If you were not already under contract. The Homebuyer Assistance and Improvement Act of 2010, HR 5623, is really a copout for all the big banks and slow mortgage brokers (who sell their loan to the big banks) who couldn’t close a loan in 60 days. They lobbied hard to the lawmakers to grant an extension for all their back logged clients. Why are the media and the law makers making a big deal about this credit extension? If you were not under contract by April 30th, it means absolutely nothing for you. I am glad they passed the bill, as I feel sorry for those clients who have been waiting to close on their homes for months and haven’t been able to. I am sure these people have been paying penalties on the contract for every day over. So I am glad that they have extended it. For most good mortgage loan officers (like myself), we have closed all of our loans from April. I know my clients wouldn’t have accepted taking over 60 days to close on their houses. So I puzzled on why I see the report everywhere that the tax credit has been extended. If anything, I get calls from clients excited about the opportunity to cash in on the tax credit through Sept. Of course I have to tell them that for new buyers this means nothing. BIG BANKS CONTROL WASHINGTON. BE CAREFUL WHEN USING THEM TO GET A MORTGAGE.
This is a clear reminder that the big banks and lobbyists are controlling the lawmakers. Be careful when you call your big bank to close your mortgage loan. Here are a few points to be aware of.
#1 Big banks, like BofA, Wells and Chase have downsized their operations since the downturn in the economy and would rather have exacerbated turn times than offer quick loan processing and closings.
#2 Mortgage loan officers the banks employ don’t have to be licensed. Loan officer licensing went into effect July 1st in Arizona. All the loan officers who couldn’t pass the mortgage licensing test or didn’t have the money to take the test are now working at banks that are exempt from the rules.
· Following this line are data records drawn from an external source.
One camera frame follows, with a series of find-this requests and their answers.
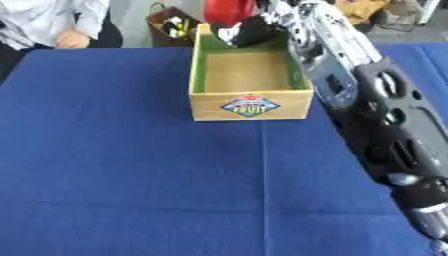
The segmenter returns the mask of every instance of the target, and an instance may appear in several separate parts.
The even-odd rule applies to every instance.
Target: blue table
[[[381,50],[448,120],[448,45]],[[190,60],[26,58],[0,88],[0,255],[430,255],[316,100],[303,121],[195,123]]]

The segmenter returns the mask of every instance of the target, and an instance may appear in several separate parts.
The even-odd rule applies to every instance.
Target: black robot arm segment
[[[218,38],[242,47],[278,31],[371,178],[391,189],[417,231],[448,255],[448,135],[423,93],[343,14],[323,0],[278,1]]]

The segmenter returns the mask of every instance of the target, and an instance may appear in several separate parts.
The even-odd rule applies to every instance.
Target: hand
[[[56,38],[56,48],[87,48],[90,38],[75,29],[66,29]]]

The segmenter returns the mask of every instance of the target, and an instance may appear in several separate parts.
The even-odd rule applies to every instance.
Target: wooden box
[[[289,55],[286,37],[231,48],[202,24],[189,94],[196,121],[304,119],[313,88]]]

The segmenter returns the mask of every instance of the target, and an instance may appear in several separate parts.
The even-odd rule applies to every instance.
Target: box label
[[[223,109],[242,115],[247,118],[252,118],[268,111],[279,108],[280,105],[269,101],[260,96],[240,96],[236,100],[222,106]]]

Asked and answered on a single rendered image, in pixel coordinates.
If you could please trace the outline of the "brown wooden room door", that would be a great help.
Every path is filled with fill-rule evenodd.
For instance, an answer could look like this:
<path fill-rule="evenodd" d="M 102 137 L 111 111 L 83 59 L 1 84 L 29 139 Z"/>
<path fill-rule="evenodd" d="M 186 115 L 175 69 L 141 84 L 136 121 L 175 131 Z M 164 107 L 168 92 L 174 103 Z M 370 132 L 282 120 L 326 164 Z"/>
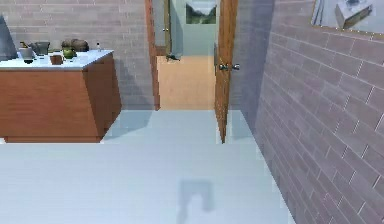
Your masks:
<path fill-rule="evenodd" d="M 222 144 L 226 139 L 238 1 L 220 0 L 219 4 L 219 30 L 215 47 L 215 115 Z M 219 64 L 227 64 L 228 70 L 219 70 Z"/>

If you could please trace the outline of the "framed green landscape picture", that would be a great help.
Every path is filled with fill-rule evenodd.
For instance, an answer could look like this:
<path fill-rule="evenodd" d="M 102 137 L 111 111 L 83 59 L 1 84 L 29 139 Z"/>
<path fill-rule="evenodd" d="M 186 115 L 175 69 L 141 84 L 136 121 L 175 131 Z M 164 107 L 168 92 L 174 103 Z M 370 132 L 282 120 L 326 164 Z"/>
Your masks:
<path fill-rule="evenodd" d="M 216 0 L 190 0 L 186 2 L 187 24 L 215 24 Z"/>

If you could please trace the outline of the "brown bread loaf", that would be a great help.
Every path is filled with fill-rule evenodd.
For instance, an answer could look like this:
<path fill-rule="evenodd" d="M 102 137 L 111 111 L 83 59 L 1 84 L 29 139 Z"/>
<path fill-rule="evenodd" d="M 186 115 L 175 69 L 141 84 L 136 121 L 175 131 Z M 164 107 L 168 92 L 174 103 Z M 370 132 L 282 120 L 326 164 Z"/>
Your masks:
<path fill-rule="evenodd" d="M 62 48 L 72 48 L 76 52 L 87 52 L 89 45 L 86 40 L 82 39 L 67 39 L 61 43 Z"/>

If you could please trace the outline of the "green apple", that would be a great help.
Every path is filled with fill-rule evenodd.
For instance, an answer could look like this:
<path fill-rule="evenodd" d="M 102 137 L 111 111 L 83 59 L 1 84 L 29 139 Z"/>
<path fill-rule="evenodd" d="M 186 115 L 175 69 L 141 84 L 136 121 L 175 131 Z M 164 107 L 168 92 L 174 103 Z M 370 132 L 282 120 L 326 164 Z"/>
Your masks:
<path fill-rule="evenodd" d="M 62 51 L 65 59 L 73 59 L 77 56 L 76 51 L 71 47 L 63 48 Z"/>

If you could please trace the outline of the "brown wooden kitchen counter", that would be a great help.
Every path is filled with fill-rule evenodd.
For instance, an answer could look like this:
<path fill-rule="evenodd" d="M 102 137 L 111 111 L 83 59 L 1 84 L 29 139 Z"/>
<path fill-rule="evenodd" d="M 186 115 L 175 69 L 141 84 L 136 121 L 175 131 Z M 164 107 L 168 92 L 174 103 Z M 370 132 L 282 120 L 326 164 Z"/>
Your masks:
<path fill-rule="evenodd" d="M 61 65 L 0 63 L 0 138 L 7 143 L 98 143 L 121 109 L 111 50 Z"/>

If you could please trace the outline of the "dark grey pot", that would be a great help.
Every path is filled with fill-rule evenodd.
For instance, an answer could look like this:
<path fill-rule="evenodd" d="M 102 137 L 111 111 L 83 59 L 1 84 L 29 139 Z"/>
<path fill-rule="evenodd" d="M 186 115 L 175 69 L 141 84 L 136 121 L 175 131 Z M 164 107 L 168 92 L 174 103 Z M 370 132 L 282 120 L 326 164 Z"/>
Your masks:
<path fill-rule="evenodd" d="M 32 48 L 32 50 L 38 55 L 47 55 L 48 49 L 50 46 L 49 42 L 34 42 L 30 43 L 29 46 Z"/>

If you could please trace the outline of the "grey cone-shaped object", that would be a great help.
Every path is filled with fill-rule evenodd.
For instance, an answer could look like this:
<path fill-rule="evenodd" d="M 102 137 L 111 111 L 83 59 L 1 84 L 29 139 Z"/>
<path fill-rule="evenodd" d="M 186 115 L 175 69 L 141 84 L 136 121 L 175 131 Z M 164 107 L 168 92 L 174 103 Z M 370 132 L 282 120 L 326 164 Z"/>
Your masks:
<path fill-rule="evenodd" d="M 15 44 L 4 16 L 0 14 L 0 62 L 18 57 Z"/>

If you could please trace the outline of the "framed grey wall picture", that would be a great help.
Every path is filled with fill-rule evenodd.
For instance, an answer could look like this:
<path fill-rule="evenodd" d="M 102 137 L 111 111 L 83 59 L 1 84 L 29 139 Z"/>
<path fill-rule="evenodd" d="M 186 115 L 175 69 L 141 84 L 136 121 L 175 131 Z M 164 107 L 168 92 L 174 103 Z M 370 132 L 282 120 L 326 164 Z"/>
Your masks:
<path fill-rule="evenodd" d="M 384 34 L 384 0 L 315 0 L 311 24 Z"/>

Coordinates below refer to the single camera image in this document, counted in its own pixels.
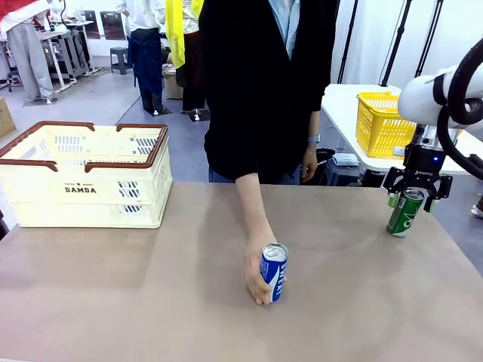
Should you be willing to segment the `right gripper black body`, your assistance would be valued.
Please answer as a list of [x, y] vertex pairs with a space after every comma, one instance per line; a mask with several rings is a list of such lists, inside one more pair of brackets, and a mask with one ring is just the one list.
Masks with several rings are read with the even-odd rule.
[[434, 189], [445, 161], [445, 152], [413, 143], [405, 147], [403, 182], [405, 187]]

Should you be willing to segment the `person's right hand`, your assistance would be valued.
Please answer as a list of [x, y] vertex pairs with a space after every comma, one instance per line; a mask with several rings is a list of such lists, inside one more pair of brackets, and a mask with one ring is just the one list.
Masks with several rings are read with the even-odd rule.
[[271, 228], [249, 232], [248, 244], [245, 249], [244, 267], [245, 280], [254, 301], [258, 305], [271, 303], [271, 287], [264, 281], [260, 272], [260, 262], [263, 247], [269, 242], [276, 243]]

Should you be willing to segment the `person's left hand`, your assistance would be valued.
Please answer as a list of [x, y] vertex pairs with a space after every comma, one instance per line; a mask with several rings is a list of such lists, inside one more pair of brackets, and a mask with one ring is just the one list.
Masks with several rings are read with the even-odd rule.
[[318, 168], [318, 161], [317, 161], [317, 154], [316, 154], [316, 145], [310, 143], [305, 151], [303, 156], [303, 163], [301, 168], [301, 182], [306, 183], [310, 181]]
#3 Banks spend a lot of money on lobbying law makers to make laws that only favor their ability to make more money. They in turn offer higher cost mortgage loans at higher rates. They have to, in order to cover their large overhead.
#4 Customer service at these banks is a thing of the past. I have worked with client after client who tells me that no one returns calls, and the person they were speaking to sends them off to someone else, and they can never get answers.
What does this all mean? Be careful when choosing a mortgage loan originator. Pick one that is licensed, and preferably a mortgage banker. A mortgage banker is different from a broker. Mortgage bankers close loans in their companies’ names, they control the processing, underwriting and funding of the loans. Brokers are subject to big banks’ horrible customer service and lackluster turn times. You want your mortgage originator to be with you throughout the process, especially if you are a first time homebuyer. You want a licensed expert to walk you through the processes that have taken all the necessary education to be able to educate you the client on the ever-changing mortgage landscape.